= Guradamole, Oromia (woreda) =

District in Oromia Region, Ethiopia

Guradamole is one of the woredas in the Oromia Region of Ethiopia. Part of the Bale Zone, Guradamole is bordered on the south by the Ganale Dorya River which separates it from the Borena Zone, on the southwest by Meda Welabu, on the west by Mennana Harena Buluk, on the northwest by Berbere, on the northeast by the Mena River which separates it from Goro

== Overview ==
The geography of this woreda is characterized by the relatively level plain of the central portion, with rugged terrain in the southern and northern parts. Mount Kondala is the highest point; other notable peaks include Mounts Barat, Shabby, Damolle, and Habrana. Rivers include the Dumel, Welmel and the Weyib. A survey of the land in this woreda shows that 18.7% is arable or cultivable (4.8% was under annual crops), 49.2% pasture, 26.8% forest or dense vegetation, and the remaining 5.3% is considered degraded, mountainous or otherwise unusable.

It is estimated that 60% of the total population of this woreda lead a nomadic lifestyle. Industry in the woreda consists of only one grain mill, although 3 retailers and one service provider were licensed in this woreda. Incense and gum resources existed, but had not been developed. There were 11 Farmers Associations with 5845 members and no Farmers Service Cooperatives. As of 1997, construction of a rural road in Guradamole was underway. About 1.8% of the total population has access to drinking water.

== Demographics ==
The 2007 national census reported a total population for this woreda of 28,961, of whom 14,370 were men and 14,591 were women; 1,269 or 4.38% of its population were urban dwellers. The majority of the inhabitants said they were Muslim, with 98.82% of the population reporting they observed this belief.

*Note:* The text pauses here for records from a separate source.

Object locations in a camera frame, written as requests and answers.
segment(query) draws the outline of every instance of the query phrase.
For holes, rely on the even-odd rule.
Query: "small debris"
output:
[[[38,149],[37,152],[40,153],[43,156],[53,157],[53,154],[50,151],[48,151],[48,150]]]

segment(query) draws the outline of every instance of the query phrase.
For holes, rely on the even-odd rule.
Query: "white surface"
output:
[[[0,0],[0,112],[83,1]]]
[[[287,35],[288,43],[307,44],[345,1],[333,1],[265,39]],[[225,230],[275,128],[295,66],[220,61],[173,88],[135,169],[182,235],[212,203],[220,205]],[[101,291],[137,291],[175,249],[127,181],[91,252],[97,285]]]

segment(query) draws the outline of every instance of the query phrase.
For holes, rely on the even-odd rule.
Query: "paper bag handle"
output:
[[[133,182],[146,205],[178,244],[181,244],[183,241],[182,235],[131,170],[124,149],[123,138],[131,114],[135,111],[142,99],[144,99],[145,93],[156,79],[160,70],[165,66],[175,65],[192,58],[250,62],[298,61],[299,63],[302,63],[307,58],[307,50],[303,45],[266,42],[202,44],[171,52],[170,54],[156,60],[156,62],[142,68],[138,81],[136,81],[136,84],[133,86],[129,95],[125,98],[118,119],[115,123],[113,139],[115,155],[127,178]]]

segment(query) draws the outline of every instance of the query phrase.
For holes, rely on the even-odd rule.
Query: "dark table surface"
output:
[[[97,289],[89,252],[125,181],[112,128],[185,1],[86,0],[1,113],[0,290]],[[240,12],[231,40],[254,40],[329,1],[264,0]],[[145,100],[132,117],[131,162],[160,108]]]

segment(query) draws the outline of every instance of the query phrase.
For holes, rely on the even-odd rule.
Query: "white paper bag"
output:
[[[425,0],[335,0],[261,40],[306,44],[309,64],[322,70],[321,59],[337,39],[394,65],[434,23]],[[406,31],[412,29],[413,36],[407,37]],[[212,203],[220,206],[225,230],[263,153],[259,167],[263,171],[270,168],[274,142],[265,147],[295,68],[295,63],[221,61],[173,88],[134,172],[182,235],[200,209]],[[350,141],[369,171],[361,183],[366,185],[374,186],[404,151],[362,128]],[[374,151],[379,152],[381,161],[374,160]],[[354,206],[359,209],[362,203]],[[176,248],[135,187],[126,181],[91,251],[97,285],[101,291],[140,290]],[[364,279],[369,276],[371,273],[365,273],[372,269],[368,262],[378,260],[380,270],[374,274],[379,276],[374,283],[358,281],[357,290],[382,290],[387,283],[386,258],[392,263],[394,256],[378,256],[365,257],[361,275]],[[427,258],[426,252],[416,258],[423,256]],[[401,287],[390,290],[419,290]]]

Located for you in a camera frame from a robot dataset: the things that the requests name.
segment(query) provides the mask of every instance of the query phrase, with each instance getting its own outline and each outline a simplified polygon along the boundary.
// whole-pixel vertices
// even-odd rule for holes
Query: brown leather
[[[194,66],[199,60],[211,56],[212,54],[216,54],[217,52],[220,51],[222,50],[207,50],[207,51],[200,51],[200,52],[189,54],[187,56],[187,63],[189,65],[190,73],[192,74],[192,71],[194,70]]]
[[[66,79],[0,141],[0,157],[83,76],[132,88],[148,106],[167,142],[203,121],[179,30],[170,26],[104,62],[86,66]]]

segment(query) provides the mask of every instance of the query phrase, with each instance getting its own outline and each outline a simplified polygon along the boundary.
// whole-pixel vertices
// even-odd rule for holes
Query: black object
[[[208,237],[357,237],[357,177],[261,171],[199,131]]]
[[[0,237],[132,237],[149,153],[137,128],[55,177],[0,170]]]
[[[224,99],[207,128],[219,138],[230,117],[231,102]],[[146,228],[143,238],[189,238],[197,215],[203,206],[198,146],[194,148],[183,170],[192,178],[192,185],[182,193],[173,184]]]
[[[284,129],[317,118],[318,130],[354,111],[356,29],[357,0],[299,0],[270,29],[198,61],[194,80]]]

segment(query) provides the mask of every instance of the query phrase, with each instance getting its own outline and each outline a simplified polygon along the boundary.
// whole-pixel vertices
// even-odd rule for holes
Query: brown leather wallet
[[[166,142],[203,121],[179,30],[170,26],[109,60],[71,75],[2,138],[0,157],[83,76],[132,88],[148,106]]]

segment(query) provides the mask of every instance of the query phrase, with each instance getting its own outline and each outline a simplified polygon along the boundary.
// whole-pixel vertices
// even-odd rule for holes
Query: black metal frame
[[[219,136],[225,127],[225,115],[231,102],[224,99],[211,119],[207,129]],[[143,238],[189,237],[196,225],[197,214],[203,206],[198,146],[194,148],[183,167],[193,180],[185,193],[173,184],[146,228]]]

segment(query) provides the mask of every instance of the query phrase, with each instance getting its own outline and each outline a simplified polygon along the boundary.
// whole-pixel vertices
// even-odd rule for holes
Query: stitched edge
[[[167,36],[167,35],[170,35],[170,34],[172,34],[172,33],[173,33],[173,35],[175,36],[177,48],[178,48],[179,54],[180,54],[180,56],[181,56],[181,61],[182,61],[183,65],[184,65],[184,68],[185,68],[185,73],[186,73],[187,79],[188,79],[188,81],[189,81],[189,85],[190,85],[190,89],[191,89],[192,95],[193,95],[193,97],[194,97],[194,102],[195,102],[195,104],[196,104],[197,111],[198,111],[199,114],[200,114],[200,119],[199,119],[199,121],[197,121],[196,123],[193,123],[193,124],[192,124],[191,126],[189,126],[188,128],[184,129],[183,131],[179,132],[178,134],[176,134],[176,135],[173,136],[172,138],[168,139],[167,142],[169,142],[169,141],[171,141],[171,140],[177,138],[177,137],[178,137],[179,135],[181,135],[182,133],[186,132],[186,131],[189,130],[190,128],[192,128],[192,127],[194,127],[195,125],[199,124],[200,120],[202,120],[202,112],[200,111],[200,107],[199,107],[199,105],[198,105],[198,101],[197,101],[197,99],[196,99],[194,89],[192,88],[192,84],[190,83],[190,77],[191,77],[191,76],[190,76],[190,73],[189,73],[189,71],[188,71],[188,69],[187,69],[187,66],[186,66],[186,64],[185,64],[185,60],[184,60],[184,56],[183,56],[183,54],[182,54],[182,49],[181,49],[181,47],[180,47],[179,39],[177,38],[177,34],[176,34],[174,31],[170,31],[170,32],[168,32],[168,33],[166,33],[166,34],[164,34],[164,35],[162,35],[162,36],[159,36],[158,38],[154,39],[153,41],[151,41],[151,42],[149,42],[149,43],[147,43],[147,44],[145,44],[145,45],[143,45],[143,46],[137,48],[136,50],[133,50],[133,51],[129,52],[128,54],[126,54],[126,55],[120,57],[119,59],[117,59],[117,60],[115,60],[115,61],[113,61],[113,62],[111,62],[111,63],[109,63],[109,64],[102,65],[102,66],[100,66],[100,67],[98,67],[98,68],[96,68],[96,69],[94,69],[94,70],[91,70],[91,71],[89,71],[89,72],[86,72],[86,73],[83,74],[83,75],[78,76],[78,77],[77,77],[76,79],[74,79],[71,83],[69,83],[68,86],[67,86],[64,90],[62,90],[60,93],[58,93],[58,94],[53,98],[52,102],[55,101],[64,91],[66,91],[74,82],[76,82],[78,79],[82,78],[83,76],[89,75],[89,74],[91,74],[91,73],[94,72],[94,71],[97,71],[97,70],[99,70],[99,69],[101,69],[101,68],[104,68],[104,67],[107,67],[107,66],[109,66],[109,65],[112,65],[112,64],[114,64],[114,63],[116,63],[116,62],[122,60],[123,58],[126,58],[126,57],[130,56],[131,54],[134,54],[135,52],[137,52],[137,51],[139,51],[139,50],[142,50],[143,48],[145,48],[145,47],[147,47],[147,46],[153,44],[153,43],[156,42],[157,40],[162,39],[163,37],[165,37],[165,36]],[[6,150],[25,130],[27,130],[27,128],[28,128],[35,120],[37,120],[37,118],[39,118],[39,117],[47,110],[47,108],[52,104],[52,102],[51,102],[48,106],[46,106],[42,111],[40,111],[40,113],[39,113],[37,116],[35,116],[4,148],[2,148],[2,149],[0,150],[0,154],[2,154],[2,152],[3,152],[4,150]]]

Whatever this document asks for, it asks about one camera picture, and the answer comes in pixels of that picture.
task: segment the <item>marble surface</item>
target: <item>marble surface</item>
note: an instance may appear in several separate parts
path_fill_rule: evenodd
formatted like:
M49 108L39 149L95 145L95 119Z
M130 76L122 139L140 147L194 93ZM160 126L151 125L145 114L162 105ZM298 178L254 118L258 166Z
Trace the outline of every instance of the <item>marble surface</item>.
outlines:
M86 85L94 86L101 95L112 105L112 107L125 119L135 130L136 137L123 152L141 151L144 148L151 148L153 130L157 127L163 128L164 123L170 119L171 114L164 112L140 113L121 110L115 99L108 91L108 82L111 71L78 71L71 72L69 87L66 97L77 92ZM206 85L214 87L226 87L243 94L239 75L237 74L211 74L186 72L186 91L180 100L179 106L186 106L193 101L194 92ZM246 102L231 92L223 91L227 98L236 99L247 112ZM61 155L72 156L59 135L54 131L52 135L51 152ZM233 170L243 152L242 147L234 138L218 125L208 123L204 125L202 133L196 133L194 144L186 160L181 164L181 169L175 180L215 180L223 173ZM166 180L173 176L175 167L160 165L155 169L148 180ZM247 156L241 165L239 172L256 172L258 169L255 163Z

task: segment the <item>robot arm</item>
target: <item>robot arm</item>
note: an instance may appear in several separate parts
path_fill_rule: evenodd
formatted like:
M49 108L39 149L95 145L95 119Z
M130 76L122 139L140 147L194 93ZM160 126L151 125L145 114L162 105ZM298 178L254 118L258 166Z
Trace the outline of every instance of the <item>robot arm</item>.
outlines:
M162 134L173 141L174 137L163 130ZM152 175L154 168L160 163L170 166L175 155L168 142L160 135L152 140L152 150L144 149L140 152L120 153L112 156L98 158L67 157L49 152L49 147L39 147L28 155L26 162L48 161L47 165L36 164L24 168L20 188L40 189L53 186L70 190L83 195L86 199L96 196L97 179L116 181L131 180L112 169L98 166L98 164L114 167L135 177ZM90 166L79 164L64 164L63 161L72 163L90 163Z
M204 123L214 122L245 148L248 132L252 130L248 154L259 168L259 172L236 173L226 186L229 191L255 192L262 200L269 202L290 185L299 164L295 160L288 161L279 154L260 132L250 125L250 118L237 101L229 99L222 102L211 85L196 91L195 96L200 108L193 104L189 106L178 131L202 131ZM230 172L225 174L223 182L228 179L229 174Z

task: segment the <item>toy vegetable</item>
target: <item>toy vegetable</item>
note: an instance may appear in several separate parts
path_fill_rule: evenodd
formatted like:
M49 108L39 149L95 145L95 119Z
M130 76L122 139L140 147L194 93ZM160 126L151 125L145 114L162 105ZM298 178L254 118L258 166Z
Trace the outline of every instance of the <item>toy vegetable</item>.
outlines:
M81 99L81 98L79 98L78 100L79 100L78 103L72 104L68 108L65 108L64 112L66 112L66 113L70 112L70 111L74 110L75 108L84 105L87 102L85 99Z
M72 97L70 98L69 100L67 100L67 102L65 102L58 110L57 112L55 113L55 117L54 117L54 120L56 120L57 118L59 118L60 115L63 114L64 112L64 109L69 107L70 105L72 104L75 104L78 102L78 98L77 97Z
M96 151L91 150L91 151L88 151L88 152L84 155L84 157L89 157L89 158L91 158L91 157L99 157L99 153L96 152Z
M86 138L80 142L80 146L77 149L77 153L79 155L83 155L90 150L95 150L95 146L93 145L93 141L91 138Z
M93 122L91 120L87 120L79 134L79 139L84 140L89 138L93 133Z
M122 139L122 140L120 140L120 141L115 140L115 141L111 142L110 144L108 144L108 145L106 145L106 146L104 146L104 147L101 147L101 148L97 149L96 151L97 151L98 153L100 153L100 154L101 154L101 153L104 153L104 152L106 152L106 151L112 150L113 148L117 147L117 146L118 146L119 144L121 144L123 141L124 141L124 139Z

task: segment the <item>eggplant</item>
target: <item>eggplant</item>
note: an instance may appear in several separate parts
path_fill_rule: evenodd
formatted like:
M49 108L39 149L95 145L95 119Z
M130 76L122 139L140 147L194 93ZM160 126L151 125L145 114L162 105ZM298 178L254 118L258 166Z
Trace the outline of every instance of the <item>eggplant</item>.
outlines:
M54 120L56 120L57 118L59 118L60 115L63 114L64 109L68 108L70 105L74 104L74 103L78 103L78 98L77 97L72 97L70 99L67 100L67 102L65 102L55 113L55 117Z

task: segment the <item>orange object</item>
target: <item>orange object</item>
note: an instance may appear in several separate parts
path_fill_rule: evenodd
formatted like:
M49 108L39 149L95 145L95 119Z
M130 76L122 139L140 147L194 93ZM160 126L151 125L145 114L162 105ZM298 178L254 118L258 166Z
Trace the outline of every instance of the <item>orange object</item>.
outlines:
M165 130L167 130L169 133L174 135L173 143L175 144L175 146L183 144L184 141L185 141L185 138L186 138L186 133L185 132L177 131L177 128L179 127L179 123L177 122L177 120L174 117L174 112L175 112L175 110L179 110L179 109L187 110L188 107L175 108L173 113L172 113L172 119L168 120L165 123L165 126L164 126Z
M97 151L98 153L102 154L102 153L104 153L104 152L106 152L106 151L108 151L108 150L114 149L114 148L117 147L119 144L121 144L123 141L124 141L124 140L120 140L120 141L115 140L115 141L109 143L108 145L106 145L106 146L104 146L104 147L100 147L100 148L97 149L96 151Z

Based on figures published by the Central Statistical Agency in 2005, this woreda has an estimated total population of 26,271, of whom 13,171 are men and 13,100 are women; 608 or 2.31% of its population are urban dwellers, which is less than the Zone average of 13.5%. With an estimated area of 6,492.67 square kilometers, Guradamole has an estimated population density of 4 people per square kilometer, which is less than the Zone average of 27.

The 1994 national census reported a total population for this woreda of 19,015, of whom 9,522 were men and 9,493 women; 337 or 1.77% of its population were urban dwellers at the time. The two largest ethnic groups reported in Gurra damolle were the Oromo (90.08%), and the Somali (9.74%); all other ethnic groups made up 0.18% of the population. Oromiffa was spoken as a first language by 90.08%, and 9.71% spoke Amharic; the remaining 0.21% spoke all other primary languages reported. The majority of the inhabitants were Muslim, with 99.69% of the population having reported they practiced that belief.